Do you mean the machine to cut sequins or do the sequins motif? I can't access to the picture.

We usually buy sequin material from Korean and do the motif by hands, no machine used. If the machine is good at doing motif, we may consider buying one.

Laney
CSTOWN
We do all kinds of hot fix motif 
rhinestone, sequins, glitter


Found this sequin machine on youtube by swf. looks pretty cool. Anyone ever see this machine in action at a show.


----------



## idonaldson (Sep 29, 2008)

Yes they have them at the ISS shows, the next this weekend in Atlantic City.


----------



## tfalk (Apr 3, 2008)

Interesting... looks like they converted a 1 or 2 head embroidery machine to place the hotfix sequins. The part that is actually placing them on the hotfix material looks exactly like the sequin attachment on my SWF embroidery machine, they are using a flat foot instead of a needle foot to push the sequins down.


----------



## lizziemaxine (Nov 14, 2007)

tfalk said:


> Interesting... looks like they converted a 1 or 2 head embroidery machine to place the hotfix sequins. The part that is actually placing them on the hotfix material looks exactly like the sequin attachment on my SWF embroidery machine, they are using a flat foot instead of a needle foot to push the sequins down.
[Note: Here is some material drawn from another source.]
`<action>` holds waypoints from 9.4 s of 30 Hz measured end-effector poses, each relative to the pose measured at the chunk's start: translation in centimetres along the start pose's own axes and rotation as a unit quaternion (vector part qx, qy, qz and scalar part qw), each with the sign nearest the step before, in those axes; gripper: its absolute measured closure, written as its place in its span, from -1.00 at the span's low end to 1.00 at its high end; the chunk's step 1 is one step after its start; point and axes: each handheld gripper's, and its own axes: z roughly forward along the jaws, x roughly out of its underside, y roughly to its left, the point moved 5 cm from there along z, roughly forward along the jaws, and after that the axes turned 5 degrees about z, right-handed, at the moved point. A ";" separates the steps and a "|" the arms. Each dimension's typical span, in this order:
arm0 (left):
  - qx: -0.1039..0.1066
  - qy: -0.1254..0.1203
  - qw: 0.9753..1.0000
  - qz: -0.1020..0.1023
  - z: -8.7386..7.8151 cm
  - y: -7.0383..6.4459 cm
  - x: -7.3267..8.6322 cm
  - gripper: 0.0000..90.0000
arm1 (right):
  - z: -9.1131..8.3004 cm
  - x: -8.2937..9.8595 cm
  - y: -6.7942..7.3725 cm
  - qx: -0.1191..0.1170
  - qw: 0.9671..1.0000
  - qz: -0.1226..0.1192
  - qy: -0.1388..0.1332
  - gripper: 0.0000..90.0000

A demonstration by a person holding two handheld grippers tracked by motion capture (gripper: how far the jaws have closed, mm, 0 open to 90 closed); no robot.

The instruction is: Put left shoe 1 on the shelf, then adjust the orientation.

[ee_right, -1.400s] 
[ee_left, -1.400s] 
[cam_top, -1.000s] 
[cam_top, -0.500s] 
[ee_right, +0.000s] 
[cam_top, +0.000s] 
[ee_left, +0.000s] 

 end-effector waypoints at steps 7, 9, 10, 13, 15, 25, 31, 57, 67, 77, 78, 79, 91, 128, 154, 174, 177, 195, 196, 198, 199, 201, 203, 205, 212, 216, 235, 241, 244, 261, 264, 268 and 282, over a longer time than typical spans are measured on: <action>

That's about right. And, according to one person I talked to they use the same software that you use for embroidery.


----------



## sjidohair (Apr 9, 2008)

That is what i have been told as well,, It looks very fast,, but would really like to get my hands on a sample to test the glue,, and such, 

That might happen in the next few weeks, 

If anyone else has washed tested this please let us know, 

MMM


----------



## lizziemaxine (Nov 14, 2007)

sjidohair said:


> That is what i have been told as well,, It looks very fast,, but would really like to get my hands on a sample to test the glue,, and such,
> 
> That might happen in the next few weeks,
> 
> ...


I have a sample I received about a year ago. It has been washed many times and I have not lost a sequin. I even throw mine in the dryer and no damage so far.


----------



## sjidohair (Apr 9, 2008)

Thank you for the info,, 
The old sequins would fall off all over, so glad to know that the glue is holding well,,, on the new kinds,, yahooooooooooo


----------



## idonaldson (Sep 29, 2008)

They were in AC this past weekend and were given out samples. Nice bling good adhesion, the price is high for a one use machine. I try to get machines can be used in multiple applications.


----------



## rhinestoneshirts (Mar 15, 2008)

I wish I could have seen it. What is the price anyway?


----------



## idonaldson (Sep 29, 2008)

The cheapest one I've seen that can hold up to a production scheduled - started at 16K. The others run up from there. At the show, there was one machine that was 25K - it did chenille, embroidery, and sequines. Their method was to stitch down the sequines. The other machines I reviewed were hot-fixed. I do rhinestones now and have a need to do rhinestuds. However, when I seen the sequines prior to the show out in the community I cater too, the bling was impressive. The ability to hot-fix them and have less chance of being brushed off is a big draw for a particular application I am intending. Cannot replace going to shows. everything under one roof.


----------



## tfalk (Apr 3, 2008)

lizziemaxine said:


> And, according to one person I talked to they use the same software that you use for embroidery.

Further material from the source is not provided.